:: How to complete this task ::
Reproduce exactly the lines of the material beneath, from the line that contains "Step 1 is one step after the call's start" to the line that contains "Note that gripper", both included, and no other lines.

:: Data below ::

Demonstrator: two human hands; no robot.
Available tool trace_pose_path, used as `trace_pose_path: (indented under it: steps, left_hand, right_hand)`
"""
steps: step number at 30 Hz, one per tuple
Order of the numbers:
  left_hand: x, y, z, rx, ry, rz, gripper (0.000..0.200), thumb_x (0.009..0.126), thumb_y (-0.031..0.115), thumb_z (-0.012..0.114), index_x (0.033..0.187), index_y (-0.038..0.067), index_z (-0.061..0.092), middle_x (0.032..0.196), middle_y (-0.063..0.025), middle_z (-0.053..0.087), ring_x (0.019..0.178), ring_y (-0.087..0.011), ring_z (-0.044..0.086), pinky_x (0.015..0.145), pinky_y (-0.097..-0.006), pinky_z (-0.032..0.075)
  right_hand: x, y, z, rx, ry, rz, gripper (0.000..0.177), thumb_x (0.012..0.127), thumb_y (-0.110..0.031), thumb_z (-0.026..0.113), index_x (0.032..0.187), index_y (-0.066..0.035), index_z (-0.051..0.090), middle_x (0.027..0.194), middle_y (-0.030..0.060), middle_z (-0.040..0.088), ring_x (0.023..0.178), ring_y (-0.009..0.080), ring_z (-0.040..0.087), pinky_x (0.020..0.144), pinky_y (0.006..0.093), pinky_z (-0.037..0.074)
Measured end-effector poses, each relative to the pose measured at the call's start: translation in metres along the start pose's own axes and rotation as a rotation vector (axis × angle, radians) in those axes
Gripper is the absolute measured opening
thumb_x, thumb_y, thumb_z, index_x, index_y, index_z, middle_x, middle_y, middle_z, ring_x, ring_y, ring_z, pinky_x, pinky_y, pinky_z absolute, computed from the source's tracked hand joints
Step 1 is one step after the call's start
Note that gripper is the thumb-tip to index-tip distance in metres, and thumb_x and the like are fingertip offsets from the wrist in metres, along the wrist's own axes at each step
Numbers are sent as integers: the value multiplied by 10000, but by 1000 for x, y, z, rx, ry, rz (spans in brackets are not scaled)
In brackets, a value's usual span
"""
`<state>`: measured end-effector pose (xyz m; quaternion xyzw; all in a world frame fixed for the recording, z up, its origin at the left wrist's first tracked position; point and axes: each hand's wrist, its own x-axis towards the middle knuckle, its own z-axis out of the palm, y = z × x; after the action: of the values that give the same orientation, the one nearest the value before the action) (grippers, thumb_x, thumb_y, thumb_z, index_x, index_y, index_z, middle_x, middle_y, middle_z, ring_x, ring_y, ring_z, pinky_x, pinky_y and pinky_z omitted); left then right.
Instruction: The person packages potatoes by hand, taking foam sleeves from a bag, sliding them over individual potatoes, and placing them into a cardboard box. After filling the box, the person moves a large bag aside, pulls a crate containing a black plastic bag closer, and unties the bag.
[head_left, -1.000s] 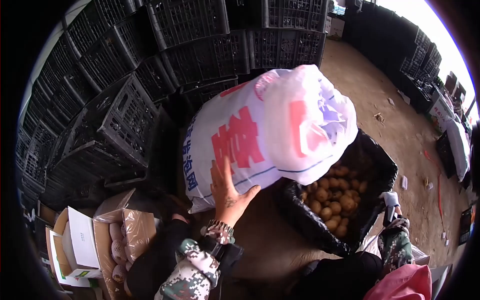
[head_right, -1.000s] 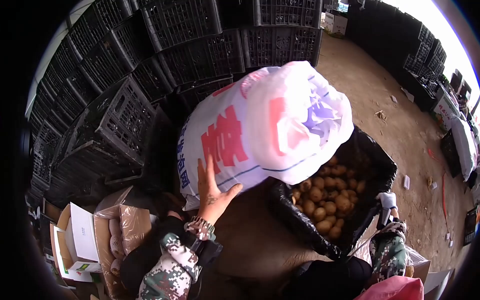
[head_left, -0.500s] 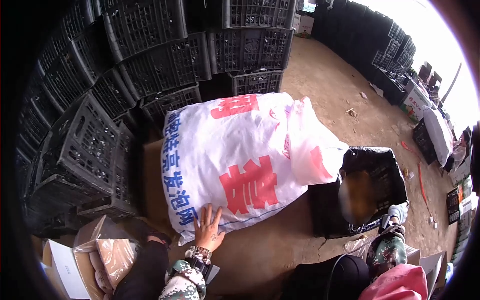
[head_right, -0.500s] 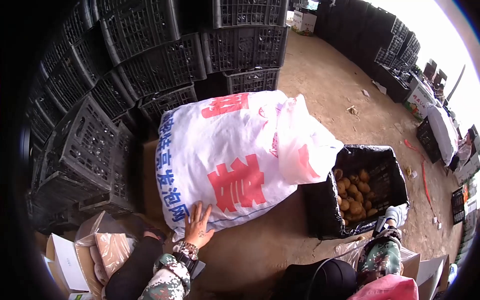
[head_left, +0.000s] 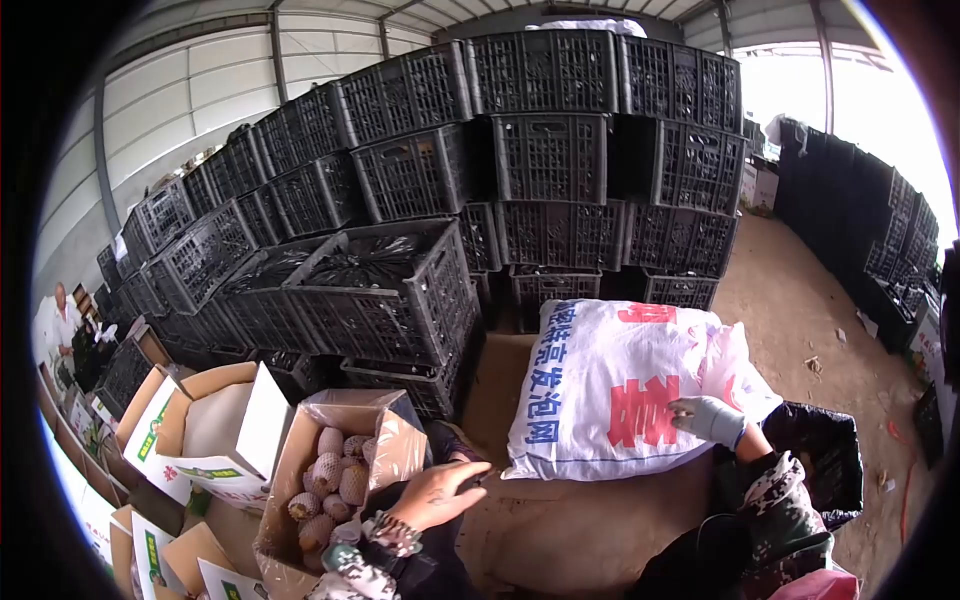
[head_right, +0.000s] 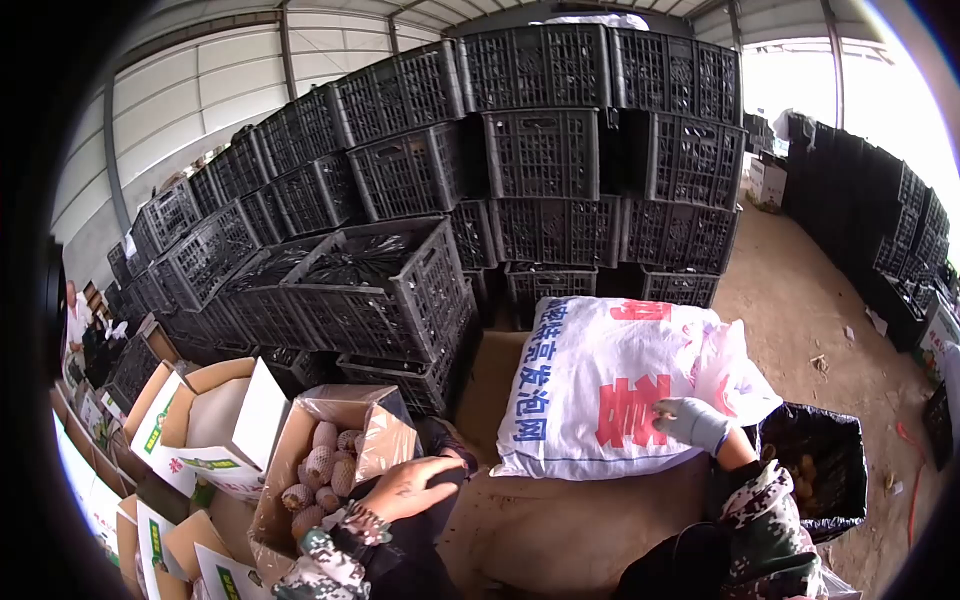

:: Output below ::
Step 1 is one step after the call's start
Note that gripper is the thumb-tip to index-tip distance in metres, and thumb_x and the like are fingertip offsets from the wrist in metres, along the wrist's own axes at each step

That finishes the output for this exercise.